Exactly how many lines in the listing contain "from"? Respond with the number and nothing more.

> **INFORMATION PROVIDED**
Segment Open

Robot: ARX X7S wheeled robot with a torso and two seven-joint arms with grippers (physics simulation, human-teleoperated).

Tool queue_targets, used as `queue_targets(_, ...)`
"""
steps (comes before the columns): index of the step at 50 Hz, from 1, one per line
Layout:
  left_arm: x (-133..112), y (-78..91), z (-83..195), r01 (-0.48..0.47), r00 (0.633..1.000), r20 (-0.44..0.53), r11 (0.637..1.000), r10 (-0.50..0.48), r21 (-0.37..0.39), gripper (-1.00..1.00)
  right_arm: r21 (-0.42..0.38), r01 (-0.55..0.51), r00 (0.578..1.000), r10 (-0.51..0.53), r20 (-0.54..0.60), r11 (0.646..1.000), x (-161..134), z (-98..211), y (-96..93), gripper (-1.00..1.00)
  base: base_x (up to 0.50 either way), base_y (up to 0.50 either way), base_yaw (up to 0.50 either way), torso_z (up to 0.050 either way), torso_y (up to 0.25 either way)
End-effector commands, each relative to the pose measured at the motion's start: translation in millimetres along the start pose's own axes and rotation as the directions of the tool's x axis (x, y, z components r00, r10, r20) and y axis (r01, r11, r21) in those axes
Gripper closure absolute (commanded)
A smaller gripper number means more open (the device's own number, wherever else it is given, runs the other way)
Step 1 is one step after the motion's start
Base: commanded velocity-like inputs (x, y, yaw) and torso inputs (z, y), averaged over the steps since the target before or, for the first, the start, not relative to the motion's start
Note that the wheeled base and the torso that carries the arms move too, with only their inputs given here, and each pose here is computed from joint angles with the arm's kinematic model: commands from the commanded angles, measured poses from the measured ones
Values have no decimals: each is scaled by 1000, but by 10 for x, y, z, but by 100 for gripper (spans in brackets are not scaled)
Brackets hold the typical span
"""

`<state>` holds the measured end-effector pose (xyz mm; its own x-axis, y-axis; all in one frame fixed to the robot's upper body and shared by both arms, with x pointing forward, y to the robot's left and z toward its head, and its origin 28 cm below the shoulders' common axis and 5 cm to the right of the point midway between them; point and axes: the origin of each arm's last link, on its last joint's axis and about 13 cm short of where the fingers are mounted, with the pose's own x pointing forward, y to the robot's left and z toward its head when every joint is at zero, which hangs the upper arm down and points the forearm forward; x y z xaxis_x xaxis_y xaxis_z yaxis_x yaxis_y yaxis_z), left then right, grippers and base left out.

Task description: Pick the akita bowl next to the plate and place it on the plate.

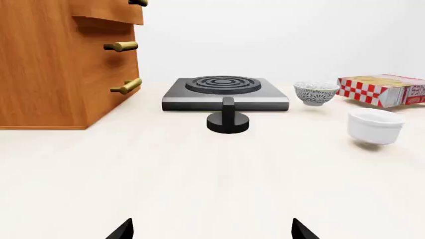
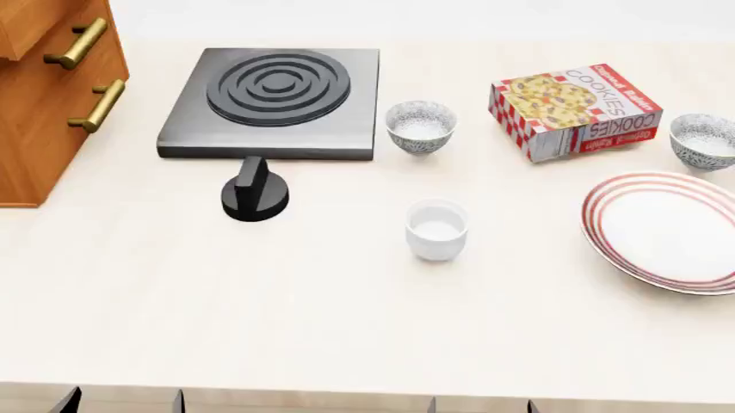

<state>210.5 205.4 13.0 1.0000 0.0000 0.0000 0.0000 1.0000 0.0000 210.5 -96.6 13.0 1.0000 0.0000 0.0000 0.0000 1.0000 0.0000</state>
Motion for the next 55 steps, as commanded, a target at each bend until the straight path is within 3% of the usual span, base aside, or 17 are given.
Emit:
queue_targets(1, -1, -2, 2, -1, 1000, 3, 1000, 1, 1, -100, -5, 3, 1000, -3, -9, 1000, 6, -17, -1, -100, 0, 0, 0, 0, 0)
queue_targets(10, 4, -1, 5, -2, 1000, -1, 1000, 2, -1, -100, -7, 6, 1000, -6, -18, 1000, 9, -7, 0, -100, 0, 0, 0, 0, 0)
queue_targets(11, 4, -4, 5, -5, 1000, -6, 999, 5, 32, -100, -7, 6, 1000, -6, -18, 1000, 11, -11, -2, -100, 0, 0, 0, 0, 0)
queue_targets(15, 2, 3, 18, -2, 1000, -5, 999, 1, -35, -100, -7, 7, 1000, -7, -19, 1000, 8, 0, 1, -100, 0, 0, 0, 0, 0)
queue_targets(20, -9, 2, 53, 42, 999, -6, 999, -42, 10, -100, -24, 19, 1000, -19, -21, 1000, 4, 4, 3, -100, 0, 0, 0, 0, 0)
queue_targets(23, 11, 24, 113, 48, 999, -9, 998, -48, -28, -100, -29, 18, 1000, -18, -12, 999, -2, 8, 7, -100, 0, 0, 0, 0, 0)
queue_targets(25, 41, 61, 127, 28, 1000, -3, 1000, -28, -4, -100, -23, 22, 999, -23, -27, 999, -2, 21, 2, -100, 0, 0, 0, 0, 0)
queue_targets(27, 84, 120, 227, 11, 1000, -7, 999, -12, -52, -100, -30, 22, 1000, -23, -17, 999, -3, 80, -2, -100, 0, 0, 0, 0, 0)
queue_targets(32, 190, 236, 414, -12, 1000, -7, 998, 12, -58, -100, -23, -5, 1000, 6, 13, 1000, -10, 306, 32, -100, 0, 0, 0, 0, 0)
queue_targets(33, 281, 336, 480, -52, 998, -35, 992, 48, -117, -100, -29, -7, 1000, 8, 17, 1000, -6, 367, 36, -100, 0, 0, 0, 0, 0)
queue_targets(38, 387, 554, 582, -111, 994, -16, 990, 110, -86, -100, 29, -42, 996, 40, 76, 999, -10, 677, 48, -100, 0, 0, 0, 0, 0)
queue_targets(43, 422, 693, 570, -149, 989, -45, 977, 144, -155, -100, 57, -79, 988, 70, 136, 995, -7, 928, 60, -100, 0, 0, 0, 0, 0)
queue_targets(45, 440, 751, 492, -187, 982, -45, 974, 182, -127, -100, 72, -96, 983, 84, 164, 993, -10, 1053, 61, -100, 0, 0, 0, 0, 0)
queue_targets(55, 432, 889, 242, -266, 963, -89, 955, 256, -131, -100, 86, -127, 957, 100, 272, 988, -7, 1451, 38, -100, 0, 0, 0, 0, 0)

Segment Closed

> **ANSWER**
2